Nothing is needed except the lines below that run from the one with "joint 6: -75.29" through the one with "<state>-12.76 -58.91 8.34", repeated exactly.

───── Source data ─────

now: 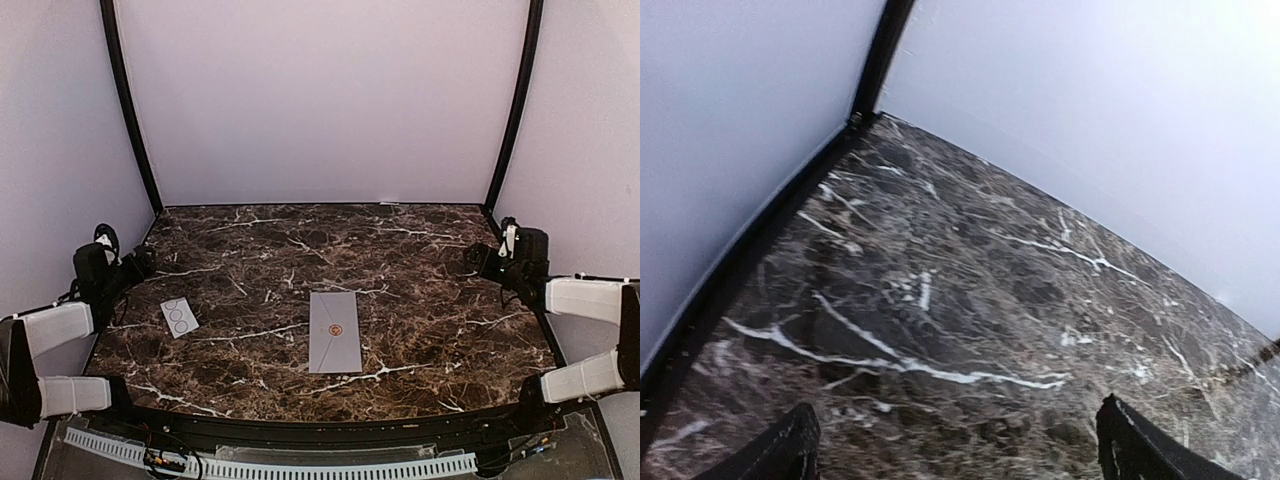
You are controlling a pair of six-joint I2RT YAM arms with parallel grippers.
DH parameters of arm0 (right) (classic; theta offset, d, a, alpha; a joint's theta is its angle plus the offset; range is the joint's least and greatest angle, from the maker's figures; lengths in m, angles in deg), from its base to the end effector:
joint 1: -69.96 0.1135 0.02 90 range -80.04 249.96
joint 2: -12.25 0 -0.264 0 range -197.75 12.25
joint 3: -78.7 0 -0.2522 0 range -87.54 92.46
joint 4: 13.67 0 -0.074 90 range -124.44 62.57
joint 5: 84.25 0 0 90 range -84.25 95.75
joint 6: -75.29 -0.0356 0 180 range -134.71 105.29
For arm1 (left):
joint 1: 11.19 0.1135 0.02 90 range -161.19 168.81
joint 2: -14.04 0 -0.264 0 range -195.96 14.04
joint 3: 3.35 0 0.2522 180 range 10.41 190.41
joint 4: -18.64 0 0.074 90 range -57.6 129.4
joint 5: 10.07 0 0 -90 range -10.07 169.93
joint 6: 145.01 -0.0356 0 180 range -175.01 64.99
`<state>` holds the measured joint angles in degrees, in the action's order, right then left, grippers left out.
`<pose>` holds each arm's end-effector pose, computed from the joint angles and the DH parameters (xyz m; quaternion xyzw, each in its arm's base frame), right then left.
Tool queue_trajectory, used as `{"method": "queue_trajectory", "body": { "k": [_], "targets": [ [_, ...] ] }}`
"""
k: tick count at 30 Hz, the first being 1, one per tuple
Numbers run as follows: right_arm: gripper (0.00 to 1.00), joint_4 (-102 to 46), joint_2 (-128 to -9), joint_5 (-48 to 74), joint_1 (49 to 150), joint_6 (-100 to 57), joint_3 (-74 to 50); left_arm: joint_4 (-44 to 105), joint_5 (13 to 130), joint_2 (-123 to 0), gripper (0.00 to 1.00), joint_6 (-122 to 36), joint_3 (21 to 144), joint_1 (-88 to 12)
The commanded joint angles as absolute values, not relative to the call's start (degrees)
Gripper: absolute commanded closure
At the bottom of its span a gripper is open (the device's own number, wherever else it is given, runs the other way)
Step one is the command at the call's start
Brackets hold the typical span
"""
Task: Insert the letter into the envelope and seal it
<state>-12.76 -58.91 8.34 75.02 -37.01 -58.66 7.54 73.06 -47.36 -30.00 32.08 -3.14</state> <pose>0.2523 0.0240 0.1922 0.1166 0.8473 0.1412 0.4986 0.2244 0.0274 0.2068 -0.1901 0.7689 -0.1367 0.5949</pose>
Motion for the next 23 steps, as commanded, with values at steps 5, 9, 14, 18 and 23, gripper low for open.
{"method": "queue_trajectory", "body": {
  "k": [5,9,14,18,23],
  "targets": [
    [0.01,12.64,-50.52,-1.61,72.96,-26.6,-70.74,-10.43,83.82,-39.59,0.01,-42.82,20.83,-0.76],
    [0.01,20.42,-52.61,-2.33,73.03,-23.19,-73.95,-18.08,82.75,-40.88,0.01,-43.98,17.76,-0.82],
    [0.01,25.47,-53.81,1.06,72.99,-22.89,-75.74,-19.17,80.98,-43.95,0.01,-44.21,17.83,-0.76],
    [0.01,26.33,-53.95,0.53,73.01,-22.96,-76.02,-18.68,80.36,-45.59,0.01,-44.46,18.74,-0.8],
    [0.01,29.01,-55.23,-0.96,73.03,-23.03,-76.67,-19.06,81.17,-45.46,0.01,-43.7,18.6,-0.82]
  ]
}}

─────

■ Answer for the task
joint 6: -75.29 -0.0356 0 180 range -134.71 105.29
For arm1 (left):
joint 1: 11.19 0.1135 0.02 90 range -161.19 168.81
joint 2: -14.04 0 -0.264 0 range -195.96 14.04
joint 3: 3.35 0 0.2522 180 range 10.41 190.41
joint 4: -18.64 0 0.074 90 range -57.6 129.4
joint 5: 10.07 0 0 -90 range -10.07 169.93
joint 6: 145.01 -0.0356 0 180 range -175.01 64.99
`<state>` holds the measured joint angles in degrees, in the action's order, right then left, grippers left out.
`<pose>` holds each arm's end-effector pose, computed from the joint angles and the DH parameters (xyz m; quaternion xyzw, each in its arm's base frame), right then left.
Tool queue_trajectory, used as `{"method": "queue_trajectory", "body": { "k": [_], "targets": [ [_, ...] ] }}`
"""
k: tick count at 30 Hz, the first being 1, one per tuple
Numbers run as follows: right_arm: gripper (0.00 to 1.00), joint_4 (-102 to 46), joint_2 (-128 to -9), joint_5 (-48 to 74), joint_1 (49 to 150), joint_6 (-100 to 57), joint_3 (-74 to 50); left_arm: joint_4 (-44 to 105), joint_5 (13 to 130), joint_2 (-123 to 0), gripper (0.00 to 1.00), joint_6 (-122 to 36), joint_3 (21 to 144), joint_1 (-88 to 12)
The commanded joint angles as absolute values, not relative to the call's start (degrees)
Gripper: absolute commanded closure
At the bottom of its span a gripper is open (the device's own number, wherever else it is given, runs the other way)
Step one is the command at the call's start
Brackets hold the typical span
"""
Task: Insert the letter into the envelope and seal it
<state>-12.76 -58.91 8.34 75.02 -37.01 -58.66 7.54 73.06 -47.36 -30.00 32.08 -3.14</state> <pose>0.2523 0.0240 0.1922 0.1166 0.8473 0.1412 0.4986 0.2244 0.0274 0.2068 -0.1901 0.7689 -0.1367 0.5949</pose>

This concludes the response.